Sempre imaginativa, ela vislumbra um
destino para a irmã de Shakespeare: aos 20 anos, fugindo de um casamento
arranjado pelo pai, segue para Londres e tenta o teatro, onde as portas lhe são fechadas. Grávida do
único sujeito que lhe oferece ajuda, Judith acaba pondo fim à vida, “numa noite de
inverno, e está enterrada em alguma encruzilhada onde agora param os ônibus em
frente ao Elephant and Castle”.
Para Virginia Woolf, o destino da irmã fictícia de Shakespeare e
de tantas outras mulheres de talento seria invariavelmente o silêncio ou o
desprezo social. Porque na sociedade pré-vitoriana, a mulher que
ousasse desafiar a ordem “natural” estava fadada a terminar seus dias “temida e
ridicularizada”.
Convicta, ela sugere que “em uma
feiticeira atirada às águas, uma mulher possuída por demônios, uma bruxa que
vendia ervas”, poderia estar “a trilha de uma romancista perdida, uma poetisa
reprimida, de alguma Jane Austen muda e inglória.”

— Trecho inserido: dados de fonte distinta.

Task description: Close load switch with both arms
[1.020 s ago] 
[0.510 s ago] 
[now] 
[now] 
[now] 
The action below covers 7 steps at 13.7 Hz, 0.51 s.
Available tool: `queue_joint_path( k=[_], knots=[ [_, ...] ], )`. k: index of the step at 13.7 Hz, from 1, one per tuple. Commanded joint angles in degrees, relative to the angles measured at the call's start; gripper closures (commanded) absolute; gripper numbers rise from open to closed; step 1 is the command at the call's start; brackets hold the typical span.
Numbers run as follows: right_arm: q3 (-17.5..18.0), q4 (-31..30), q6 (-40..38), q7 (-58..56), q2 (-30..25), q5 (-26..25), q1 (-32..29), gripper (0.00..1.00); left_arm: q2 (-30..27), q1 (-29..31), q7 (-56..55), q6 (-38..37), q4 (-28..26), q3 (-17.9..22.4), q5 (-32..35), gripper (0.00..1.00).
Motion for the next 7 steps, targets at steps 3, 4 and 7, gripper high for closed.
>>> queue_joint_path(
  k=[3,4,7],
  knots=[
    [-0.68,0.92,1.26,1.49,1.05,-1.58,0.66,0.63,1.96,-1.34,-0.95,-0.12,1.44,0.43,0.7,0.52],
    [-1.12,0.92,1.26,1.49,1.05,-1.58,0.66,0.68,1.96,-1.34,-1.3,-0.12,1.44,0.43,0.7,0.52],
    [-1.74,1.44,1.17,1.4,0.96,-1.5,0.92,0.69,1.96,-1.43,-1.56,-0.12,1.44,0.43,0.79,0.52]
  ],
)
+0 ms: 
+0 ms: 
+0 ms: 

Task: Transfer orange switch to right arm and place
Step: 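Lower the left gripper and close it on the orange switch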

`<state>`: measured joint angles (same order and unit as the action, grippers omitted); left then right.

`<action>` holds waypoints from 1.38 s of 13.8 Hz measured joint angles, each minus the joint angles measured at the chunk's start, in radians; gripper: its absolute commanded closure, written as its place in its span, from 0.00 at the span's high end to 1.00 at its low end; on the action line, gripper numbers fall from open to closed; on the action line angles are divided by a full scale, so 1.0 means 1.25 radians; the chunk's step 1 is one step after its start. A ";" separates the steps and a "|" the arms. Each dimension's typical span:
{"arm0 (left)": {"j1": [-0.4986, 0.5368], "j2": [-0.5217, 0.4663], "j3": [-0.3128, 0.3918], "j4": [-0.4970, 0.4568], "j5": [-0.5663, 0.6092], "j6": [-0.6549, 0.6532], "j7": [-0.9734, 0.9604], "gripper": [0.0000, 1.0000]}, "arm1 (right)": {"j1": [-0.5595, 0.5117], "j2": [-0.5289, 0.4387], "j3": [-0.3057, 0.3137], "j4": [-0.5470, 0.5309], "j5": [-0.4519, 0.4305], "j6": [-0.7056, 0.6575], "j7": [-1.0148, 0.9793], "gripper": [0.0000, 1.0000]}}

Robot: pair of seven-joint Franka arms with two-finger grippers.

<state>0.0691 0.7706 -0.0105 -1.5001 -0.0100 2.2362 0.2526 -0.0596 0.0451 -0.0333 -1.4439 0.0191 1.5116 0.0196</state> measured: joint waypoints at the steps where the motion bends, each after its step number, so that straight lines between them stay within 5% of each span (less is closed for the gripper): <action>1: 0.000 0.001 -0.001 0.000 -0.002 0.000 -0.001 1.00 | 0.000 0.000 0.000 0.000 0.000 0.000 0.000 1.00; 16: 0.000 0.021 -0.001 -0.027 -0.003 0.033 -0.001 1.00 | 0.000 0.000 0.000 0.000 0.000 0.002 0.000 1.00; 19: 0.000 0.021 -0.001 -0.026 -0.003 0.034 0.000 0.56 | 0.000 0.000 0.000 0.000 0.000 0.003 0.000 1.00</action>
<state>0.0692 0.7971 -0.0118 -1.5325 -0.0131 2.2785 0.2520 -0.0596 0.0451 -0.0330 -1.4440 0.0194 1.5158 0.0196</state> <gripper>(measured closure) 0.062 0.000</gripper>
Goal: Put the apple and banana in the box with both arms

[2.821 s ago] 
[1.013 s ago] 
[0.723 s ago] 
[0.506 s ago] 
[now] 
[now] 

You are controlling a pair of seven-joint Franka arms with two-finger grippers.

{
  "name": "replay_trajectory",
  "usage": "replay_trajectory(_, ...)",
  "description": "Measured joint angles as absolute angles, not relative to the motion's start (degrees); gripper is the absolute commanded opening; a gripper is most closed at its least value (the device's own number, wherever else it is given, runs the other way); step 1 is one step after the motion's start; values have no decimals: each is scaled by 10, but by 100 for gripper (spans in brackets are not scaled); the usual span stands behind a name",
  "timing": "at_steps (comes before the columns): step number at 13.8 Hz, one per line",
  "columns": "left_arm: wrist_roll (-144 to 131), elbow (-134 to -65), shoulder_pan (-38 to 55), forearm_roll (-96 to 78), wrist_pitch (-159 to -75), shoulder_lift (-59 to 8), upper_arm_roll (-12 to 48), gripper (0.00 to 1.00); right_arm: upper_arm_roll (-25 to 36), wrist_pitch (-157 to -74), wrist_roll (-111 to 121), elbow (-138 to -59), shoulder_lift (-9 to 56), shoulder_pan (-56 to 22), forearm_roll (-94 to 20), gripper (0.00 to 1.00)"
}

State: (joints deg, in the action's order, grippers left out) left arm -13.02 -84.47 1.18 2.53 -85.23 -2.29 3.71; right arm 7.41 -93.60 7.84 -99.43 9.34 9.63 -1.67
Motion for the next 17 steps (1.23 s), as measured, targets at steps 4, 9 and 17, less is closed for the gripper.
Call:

Voltando seus olhos para a vida de suas
irmãs de sexo, Virginia afirma que a mulher sempre
servira para o homem como um espelho dotado “do mágico e delicioso poder de
refletir a figura do homem com o dobro de seu tamanho natural.”
“Eis por que tanto Napoleão quanto
Mussolini insistem, tão enfaticamente,
na inferioridade das mulheres, pois, não
fossem elas inferiores, eles deixariam de engrandecer-se”.
Esse é o motivo pelo qual, defende ela, as mulheres que alcançaram prestígio no ofício literário, como Emily Brontë
e Jane Austen, tinham uma dívida para com as precursoras anônimas, que, ousaram enfrentar os obstáculos e preconceitos de sua época, e “lhes
abriram o caminho, mesmo sem ter alcançado a glória merecida”.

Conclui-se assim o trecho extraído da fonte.